Autosomal recessive limb-girdle muscular dystrophy-1 (LGMDR1), previously symbolized LGMD2A, is a type of muscular dystrophy caused by mutations in the Calpain-3 (CAPN3) gene. These mutations cause progressive weakness in the muscles around the shoulders and the hips. It appears during childhood and early adulthood, resulting in loss of ambulation within 20 years of the diagnosis and it is currently untreatable. Animal models developed to date are not ideal to screen new drugs because of the late-onset and very mild disease features.

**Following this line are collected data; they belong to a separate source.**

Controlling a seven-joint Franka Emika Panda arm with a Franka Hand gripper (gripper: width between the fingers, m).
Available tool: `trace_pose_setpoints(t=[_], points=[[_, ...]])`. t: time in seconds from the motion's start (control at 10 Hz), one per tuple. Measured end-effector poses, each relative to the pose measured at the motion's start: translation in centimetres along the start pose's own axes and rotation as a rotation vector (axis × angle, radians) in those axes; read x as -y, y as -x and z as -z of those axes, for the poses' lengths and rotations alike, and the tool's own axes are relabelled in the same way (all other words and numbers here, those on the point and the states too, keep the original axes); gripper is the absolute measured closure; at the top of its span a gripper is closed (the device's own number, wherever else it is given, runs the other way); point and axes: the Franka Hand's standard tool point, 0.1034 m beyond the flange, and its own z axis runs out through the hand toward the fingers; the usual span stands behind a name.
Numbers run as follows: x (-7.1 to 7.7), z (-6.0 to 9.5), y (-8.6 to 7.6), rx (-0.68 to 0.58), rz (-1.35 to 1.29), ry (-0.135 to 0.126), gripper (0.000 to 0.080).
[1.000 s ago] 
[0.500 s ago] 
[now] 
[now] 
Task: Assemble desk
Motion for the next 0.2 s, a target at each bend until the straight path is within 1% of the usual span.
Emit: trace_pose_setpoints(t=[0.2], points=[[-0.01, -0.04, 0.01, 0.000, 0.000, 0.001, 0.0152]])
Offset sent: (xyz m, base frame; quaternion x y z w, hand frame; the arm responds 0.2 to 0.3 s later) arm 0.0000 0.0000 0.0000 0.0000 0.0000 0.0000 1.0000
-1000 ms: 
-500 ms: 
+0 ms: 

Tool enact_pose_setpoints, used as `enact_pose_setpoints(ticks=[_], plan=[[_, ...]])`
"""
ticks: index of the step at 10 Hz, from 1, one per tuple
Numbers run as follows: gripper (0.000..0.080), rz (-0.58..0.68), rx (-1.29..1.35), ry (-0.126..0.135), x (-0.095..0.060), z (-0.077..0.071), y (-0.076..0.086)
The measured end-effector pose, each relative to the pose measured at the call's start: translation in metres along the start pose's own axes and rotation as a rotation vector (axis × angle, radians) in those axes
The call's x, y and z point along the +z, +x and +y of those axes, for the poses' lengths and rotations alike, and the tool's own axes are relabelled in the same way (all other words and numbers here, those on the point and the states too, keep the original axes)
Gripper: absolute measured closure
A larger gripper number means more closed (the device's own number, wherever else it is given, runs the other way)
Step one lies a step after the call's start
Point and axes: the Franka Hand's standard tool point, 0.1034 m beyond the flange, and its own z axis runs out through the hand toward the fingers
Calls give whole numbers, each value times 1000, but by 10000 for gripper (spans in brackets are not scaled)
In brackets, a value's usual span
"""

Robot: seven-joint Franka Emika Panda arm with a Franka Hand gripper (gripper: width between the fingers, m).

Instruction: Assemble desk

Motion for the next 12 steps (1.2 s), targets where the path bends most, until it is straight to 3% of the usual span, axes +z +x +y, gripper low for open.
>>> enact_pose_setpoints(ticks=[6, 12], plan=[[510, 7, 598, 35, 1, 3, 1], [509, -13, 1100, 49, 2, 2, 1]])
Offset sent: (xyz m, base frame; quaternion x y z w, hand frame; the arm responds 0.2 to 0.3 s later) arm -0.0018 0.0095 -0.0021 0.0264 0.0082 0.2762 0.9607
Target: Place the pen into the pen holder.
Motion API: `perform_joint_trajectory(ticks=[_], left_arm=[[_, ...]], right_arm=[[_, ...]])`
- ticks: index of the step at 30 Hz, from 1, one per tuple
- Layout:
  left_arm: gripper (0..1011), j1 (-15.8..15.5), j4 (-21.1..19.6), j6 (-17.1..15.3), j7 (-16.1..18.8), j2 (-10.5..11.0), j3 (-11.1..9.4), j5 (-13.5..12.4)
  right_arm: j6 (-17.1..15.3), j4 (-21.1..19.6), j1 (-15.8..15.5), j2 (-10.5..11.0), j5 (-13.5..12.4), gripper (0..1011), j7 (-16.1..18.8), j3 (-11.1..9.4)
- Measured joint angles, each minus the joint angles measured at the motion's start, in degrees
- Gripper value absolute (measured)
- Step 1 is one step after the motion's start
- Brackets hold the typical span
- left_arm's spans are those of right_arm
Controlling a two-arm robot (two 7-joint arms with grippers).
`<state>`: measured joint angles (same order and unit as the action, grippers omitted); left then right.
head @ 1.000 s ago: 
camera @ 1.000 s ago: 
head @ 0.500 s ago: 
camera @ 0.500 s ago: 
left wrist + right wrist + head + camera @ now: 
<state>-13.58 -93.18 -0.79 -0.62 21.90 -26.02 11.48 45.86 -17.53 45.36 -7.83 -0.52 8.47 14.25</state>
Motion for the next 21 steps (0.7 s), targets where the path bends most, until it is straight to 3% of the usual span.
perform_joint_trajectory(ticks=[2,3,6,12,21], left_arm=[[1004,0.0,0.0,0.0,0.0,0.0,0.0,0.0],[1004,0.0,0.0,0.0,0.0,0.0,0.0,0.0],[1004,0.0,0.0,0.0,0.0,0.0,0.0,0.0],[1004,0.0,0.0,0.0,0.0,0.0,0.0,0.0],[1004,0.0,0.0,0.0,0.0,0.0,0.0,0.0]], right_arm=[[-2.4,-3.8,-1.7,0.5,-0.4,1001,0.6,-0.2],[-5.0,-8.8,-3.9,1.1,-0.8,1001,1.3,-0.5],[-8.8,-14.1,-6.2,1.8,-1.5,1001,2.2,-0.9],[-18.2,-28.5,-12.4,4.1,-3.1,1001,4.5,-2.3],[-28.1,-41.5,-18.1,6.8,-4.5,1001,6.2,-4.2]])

We have characterized three allelic zebrafish (Danio rerio) CAPN3 models generated using CRISPR/Cas9 genome editing technology. capn3b mRNA expression was characterized via whole mount in situ hybridization (WISH). All three models showed significantly reduced mRNA expression from the capn3b gene. Consistent null mRNA phenotypes were seen in the RNAless and mut1 lines. The third mut73 line displayed reduced but variable mRNA expression, with individual embryos showing mRNA expression ranging from undetectable to WT-like levels.
We characterized the phenotype of the calpain 3-deficient larvae using stressed swimming in 0.8% methylcellulose, a viscous compound that adds resistance to the water. The goal was to determine if specific endpoints, namely abnormalities in birefringence suggesting poor alignment of myofibers in myotome, and muscle membrane leakage in the null lines when the animals were injected with Evans Blue Dye, could be used for screening of potential therapeutic agents. We observed that mut1 (10.64%) and RNAless (3.90%) lines showed higher percentage of muscle phenotype under birefringence than the WT line (1.73%). Regarding muscular leakage, we also observed that mut1 (8.16%) and RNAless (6.06%) lines displayed an increased percentage of muscle leakage than the WT line (0%).
These capn3b-deficient lines set up a start for preclinical drug testing. Further behavioral testing to assess swimming and mobility abilities will provide additional information on the models.